Even tired hypercapnia worsens the state of health and general condition, depletes the reserves of the basic vital functions of the body. Human behavior becomes inadequate, mental, especially physical performance decreases, the body's resistance to stress factors - overload, orthostasis, overheating, hyperoxia, decompression.

It is important that hypercapnia in space flight is also fraught with serious complications due to the "reverse" action of carbon dioxide. After the transition from breathing in a hypercapnic environment to a normal gas mixture, as well as to air or oxygen, the noted disturbances in the body often not only do not weaken, but even intensify or new symptoms of carbon dioxide poisoning appear. This state can persist for minutes, hours, and sometimes days after the restoration of the normal gas composition of the inhaled air.

An increase in the concentration of carbon dioxide in the inhaled air up to 0.8-1% does not cause violations of physiological functions and performance in acute and chronic effects. The admissibility of high concentrations is determined primarily by taking into account the duration of stay in such an atmosphere and the intensity of the work performed. If an astronaut has to work for several hours in a space suit, the content of carbon dioxide in a pressure helmet should not exceed 2% (RDO 15 mm Hg - 2 kPa). Upon reaching this concentration of carbon dioxide, complaints of shortness of breath and fatigue will appear, but the work will be completed in full.

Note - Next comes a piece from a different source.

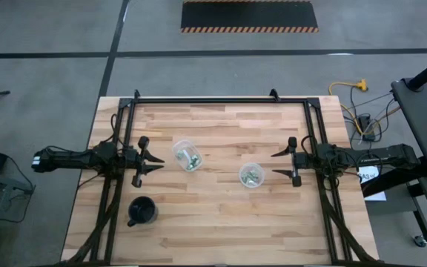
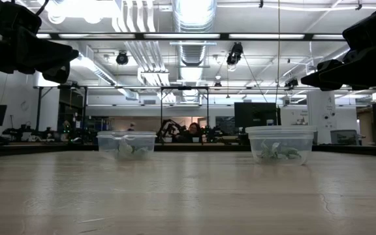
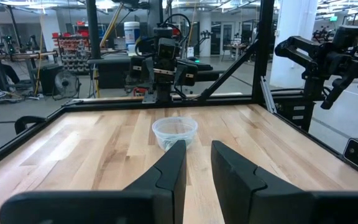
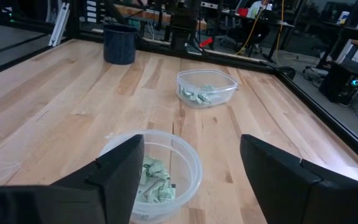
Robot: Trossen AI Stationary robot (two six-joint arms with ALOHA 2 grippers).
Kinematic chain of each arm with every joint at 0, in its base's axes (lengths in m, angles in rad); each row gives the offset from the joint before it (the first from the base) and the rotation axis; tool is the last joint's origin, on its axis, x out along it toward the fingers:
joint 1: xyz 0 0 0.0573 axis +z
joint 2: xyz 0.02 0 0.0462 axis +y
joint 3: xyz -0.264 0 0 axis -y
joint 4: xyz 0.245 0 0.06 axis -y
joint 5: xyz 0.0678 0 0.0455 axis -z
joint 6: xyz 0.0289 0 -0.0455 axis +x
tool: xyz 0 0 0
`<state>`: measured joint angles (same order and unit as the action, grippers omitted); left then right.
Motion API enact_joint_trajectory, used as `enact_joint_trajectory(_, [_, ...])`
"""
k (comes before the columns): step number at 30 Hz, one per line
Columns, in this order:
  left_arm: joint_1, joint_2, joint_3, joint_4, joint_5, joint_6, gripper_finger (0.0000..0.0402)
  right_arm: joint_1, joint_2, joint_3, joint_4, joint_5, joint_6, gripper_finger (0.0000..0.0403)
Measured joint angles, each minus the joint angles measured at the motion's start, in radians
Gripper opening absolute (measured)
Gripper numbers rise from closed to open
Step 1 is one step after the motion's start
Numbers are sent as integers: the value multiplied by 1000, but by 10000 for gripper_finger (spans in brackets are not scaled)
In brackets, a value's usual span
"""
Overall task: Pick and place Stevia / Truvia into bins
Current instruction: Return to Home Position
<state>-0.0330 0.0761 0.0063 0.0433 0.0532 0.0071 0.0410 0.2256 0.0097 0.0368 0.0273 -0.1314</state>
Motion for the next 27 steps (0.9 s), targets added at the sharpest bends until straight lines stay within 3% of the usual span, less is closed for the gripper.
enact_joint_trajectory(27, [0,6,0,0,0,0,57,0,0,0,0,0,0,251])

In the cockpit of a spacecraft with periodic performance of only light work, an astronaut can cope with the task for several hours with an increase in carbon dioxide concentration up to 3% (RCO, 22.5 mm Hg - 3 kPa). However, severe shortness of breath and headache will occur, which may remain in the future.

Signs of chronic hypercapnia develop with prolonged exposure to an atmosphere with a carbon dioxide content of 0.9 to 2.9%. Under these conditions, the electrolyte balance and acid-base state change, physiological functions are stressed and functional reserves are depleted, which are detected by exercise tests.

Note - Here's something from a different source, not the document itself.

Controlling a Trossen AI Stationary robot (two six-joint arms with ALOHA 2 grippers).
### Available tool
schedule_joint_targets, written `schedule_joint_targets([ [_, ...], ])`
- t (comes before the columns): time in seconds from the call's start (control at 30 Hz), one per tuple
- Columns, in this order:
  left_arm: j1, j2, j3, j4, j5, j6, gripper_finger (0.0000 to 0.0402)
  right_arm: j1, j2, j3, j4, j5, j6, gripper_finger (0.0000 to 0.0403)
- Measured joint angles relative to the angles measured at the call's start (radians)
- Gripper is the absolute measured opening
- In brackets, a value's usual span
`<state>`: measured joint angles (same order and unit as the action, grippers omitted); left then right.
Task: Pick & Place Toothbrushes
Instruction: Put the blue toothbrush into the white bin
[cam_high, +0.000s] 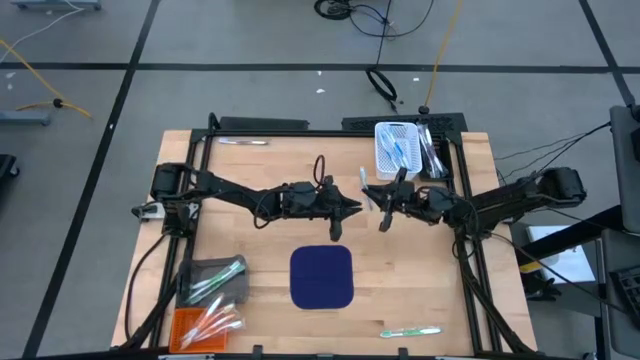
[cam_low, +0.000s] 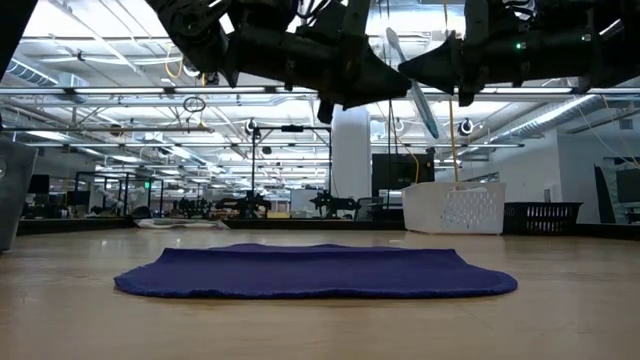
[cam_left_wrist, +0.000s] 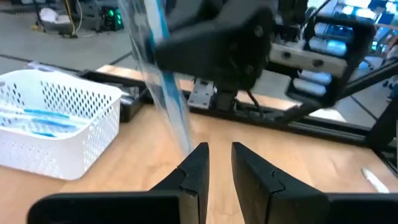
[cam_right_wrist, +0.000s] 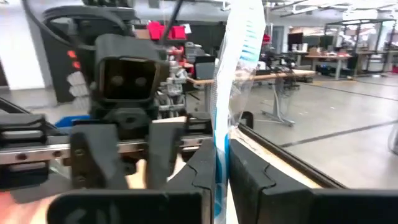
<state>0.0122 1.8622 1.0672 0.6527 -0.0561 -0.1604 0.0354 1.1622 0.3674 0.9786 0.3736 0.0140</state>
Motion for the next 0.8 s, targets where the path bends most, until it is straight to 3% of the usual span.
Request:
schedule_joint_targets([
  [0.27,-0.015,0.000,0.000,-0.085,-0.005,-0.015,0.0067,-0.075,-0.143,0.000,-0.239,0.128,-0.026,0.0015],
  [0.47,-0.040,0.000,0.000,-0.122,-0.005,-0.026,0.0067,-0.166,-0.219,-0.001,-0.347,0.156,-0.044,0.0015],
  [0.8,-0.089,0.000,0.000,-0.128,-0.005,-0.027,0.0067,-0.361,-0.243,-0.001,-0.460,0.206,-0.057,0.0015],
])
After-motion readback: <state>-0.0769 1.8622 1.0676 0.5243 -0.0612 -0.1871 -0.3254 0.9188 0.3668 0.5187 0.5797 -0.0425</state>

The state of acute hypercapnia can be established by an increase in RCO 2 in arterial blood (more than 40 mm Hg, or 5.33 kPa), as well as by subjective and clinical signs: shortness of breath, especially at rest, nausea and vomiting, fatigue at work, headache pain, dizziness, visual disturbances, cyanosis of the face, severe sweating. Chronic hypercapnia is accompanied by phase changes in psychomotor activity (excitation followed by depression), which manifest themselves in behavior and during mental and muscular work. Headache, fatigue, nausea and vomiting are less pronounced. There is often persistent hypotension. Violation of the electrolyte balance and acid-base state, as well as the stress of the function of the adrenal cortex are determined only by biochemical methods.

So far, there are no specific treatments for hypercapnic acidosis or ways to increase the body's resistance to the action of elevated concentrations of carbon dioxide. The most effective help to the cosmonaut in case of violation of the regeneration system will be the fastest restoration of the normal gas composition of the inhaled air. If failures in the main regeneration system cannot be corrected, then subsystems and emergency systems, as well as emergency oxygen supplies on board or in a spacesuit, should be used.

In a spacesuit, an astronaut can also isolate himself from the hypercapnic environment of the cabin by closing the visor of the pressure helmet. For the timely prevention of hypercapnia on board the ship, a device indicating a dangerous level of carbon dioxide is needed.